Monday morning, 9:30
your life will change
—from Prayer for Tomorrow, the first poem of my chapbook, One Step: prayers and curses.
On the 12th of this month it will be exactly one year ago. I was at work when the call came informing me that my wife’s test results were positive for breast cancer. It was a sucker punch to the gut. Breathing, heart rate, balance, everything is thrown off kilter. The brain becomes an inert blob of jelly sitting in the skull. One staggers off dazed. In that moment I did not make a conscious distinction between my wife and myself. We were both struck as one. This unspeakable thing, this lightning strike out of nowhere had happened to us.
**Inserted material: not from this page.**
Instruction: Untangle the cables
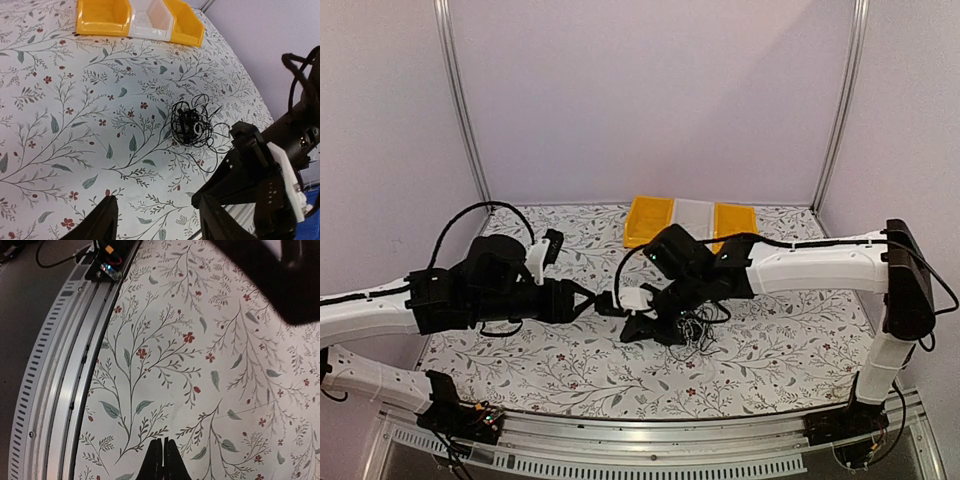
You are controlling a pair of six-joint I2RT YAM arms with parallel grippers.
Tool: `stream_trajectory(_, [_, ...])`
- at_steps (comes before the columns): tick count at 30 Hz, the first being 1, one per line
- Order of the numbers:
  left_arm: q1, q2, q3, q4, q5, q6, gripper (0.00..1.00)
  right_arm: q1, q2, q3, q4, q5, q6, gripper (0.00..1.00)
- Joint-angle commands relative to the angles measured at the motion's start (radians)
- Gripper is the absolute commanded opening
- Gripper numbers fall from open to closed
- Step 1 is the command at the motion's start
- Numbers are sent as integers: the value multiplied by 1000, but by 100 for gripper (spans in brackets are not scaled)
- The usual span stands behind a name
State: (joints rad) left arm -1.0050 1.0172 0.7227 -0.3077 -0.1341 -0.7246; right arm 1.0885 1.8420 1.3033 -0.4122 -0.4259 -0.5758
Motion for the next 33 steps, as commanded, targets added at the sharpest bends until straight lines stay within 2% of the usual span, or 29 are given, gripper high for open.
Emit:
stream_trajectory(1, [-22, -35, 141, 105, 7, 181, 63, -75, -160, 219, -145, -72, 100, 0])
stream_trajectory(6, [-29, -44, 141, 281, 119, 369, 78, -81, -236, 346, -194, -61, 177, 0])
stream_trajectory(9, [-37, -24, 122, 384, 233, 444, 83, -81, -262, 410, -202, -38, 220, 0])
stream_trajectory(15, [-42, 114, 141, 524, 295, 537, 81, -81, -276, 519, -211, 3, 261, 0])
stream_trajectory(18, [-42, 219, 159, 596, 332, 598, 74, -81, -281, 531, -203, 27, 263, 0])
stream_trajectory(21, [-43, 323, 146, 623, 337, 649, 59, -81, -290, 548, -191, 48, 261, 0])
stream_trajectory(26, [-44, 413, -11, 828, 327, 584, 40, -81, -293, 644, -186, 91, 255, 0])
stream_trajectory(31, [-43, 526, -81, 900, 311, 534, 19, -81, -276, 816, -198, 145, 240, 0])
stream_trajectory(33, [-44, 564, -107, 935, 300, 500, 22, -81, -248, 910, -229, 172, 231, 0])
But the tumor was not inside me. It was inside her. It was large and in the doctor’s own words, “aggressive”. Immediate action was required at the exact moment we were least equipped to make rational decisions. In such a situation the mind, broken as it is, knows what it must do, as if the body freezes in the instant one must run. These opposing forces pull in equal measure, setting the mind and body out of phase with each other and the earth. This condition persists. I wanted the sun to come up again but was afraid of what a new day might bring.
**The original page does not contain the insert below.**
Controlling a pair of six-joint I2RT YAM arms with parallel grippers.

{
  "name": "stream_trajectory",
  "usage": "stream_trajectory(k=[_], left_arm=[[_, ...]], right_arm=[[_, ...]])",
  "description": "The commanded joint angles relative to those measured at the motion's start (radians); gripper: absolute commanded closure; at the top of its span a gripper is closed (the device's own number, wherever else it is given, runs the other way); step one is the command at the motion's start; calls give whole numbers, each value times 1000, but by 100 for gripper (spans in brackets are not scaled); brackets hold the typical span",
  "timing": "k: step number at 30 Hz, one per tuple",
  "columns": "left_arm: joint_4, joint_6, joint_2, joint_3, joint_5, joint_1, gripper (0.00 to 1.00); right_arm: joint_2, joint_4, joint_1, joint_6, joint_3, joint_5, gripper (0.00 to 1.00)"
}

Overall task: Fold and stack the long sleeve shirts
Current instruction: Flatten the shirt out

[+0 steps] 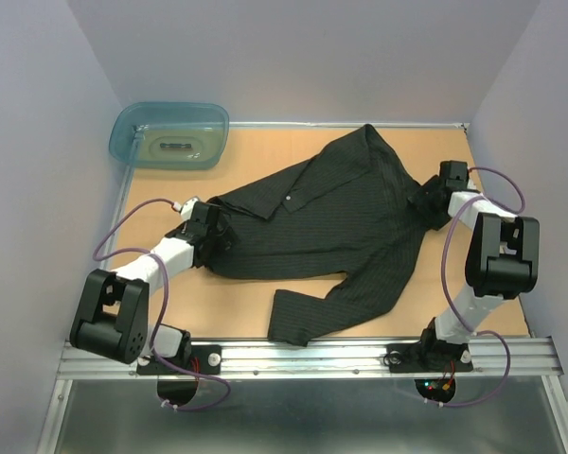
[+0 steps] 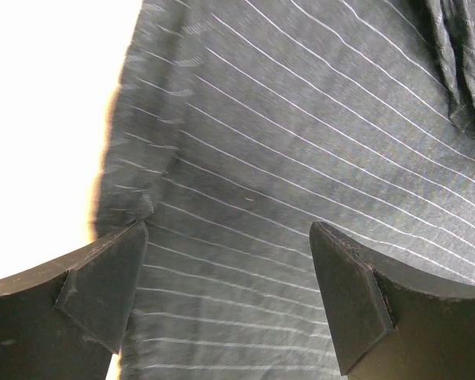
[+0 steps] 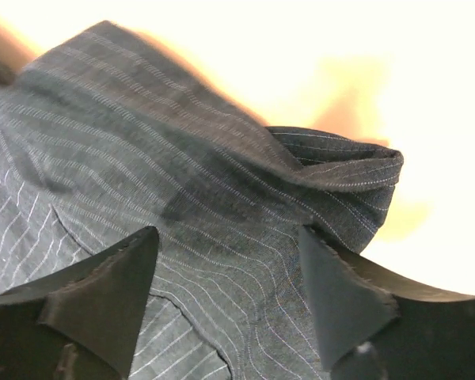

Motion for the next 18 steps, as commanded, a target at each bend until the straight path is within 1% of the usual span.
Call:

It’s like this, step by step, through the process. The mind can’t keep pace with the body. When my wife went through chemotherapy, the first course of which was horrendous, I thought my heart would fail me every day. She was the one suffering. But she never cried, never complained. I was the one who cried, who stumbled, who searched for words.
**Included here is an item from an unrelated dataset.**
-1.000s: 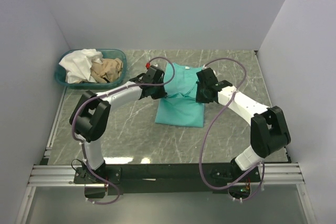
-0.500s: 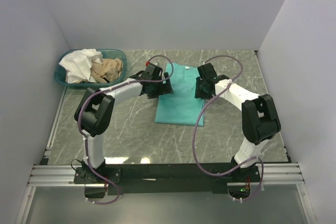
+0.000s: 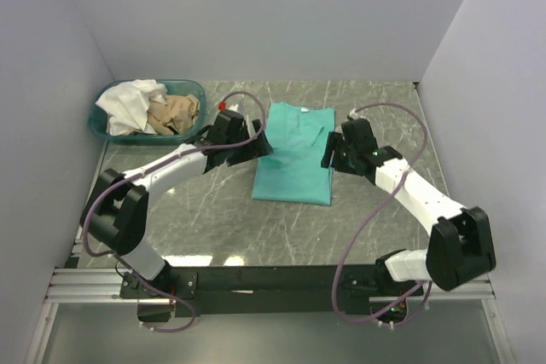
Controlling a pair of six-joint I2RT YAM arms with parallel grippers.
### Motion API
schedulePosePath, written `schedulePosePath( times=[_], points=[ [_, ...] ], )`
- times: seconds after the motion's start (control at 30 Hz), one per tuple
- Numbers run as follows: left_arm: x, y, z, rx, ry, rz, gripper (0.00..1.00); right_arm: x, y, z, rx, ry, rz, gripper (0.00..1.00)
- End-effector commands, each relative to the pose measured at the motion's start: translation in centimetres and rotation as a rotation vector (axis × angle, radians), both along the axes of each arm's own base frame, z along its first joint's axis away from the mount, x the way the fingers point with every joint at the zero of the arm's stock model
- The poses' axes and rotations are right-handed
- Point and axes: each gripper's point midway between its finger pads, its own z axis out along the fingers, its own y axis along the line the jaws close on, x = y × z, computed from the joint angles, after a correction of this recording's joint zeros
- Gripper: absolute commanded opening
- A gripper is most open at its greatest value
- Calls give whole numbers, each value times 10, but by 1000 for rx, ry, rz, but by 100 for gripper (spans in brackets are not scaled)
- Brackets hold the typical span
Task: Fold and stack the t-shirts
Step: Fold the tshirt
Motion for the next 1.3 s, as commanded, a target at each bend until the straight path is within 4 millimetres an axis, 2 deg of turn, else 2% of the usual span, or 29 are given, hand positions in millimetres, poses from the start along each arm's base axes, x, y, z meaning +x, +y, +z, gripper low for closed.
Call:
schedulePosePath(
  times=[0.0,0.03,0.07,0.13,0.17,0.23,0.43,0.57,0.77,0.93,1.03,1.13,1.23,1.27],
  points=[
    [-22,10,-10,-22,30,21,99,-26,4,-14,81,35,14,72],
    [-32,16,-25,-11,57,26,99,-33,11,-13,119,32,44,72],
    [-38,16,-24,-26,61,23,100,-43,9,-25,121,59,48,72],
    [-51,21,-41,-19,95,32,99,-49,11,-29,145,54,56,72],
    [-56,22,-44,-19,102,29,99,-57,11,-37,149,75,62,72],
    [-65,24,-54,-14,125,30,100,-59,12,-42,165,81,57,72],
    [-85,21,-72,0,163,9,81,-69,13,-61,176,124,55,66],
    [-92,18,-83,21,187,-2,64,-73,12,-69,174,141,50,62],
    [-93,23,-97,55,212,16,50,-79,9,-82,170,169,42,61],
    [-92,16,-99,45,217,-8,45,-82,8,-90,157,187,40,58],
    [-95,15,-109,64,235,-9,40,-81,10,-92,164,188,45,58],
    [-96,11,-117,72,255,-22,26,-81,10,-94,163,198,48,56],
    [-95,9,-121,83,260,-30,3,-81,11,-98,160,212,56,52],
    [-94,8,-120,84,258,-32,1,-81,11,-99,159,214,55,48]
  ],
)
I’m not proud of my behavior. I tried to hide my tears from her. She needed me strong and I tried to project that image to her. In fact I was astonished by her strength. I made her salads and she inspired me every day. And whenever I asked her where her strength came from she only made a joke, either, “It’s all an illusion” or, “I’m in denial”. Were we both trying to trick ourselves? Both maneuvering our uncooperative bodies into postures that enabled us to step from one day into the next? I watched her don makeup and a wig and perform onstage with the St. Petersbug Opera Company. Her joy in performing helped her overcome the deadening effects of chemo. Meanwhile I marched stone-faced through extra hours of work, a red notebook near at hand. But weren’t we really performing something like theater on a daily basis, a theater of denial and postures and poetry and song that enabled us to go on?
While I shed tear after tear she appeared in the morning light with—could it be?—a smile?—ready, open, eager for all of life’s gifts ever-flowing. What could I do but bask in her wonder? I carried the red notebook with me and surprisingly enough Atomic Theory Micro Press liked what I wrote enough to publish it. I’m thankful to them and to those of you who’ll read it. It’s a token to the immensity of life, beyond words, beyond imagination.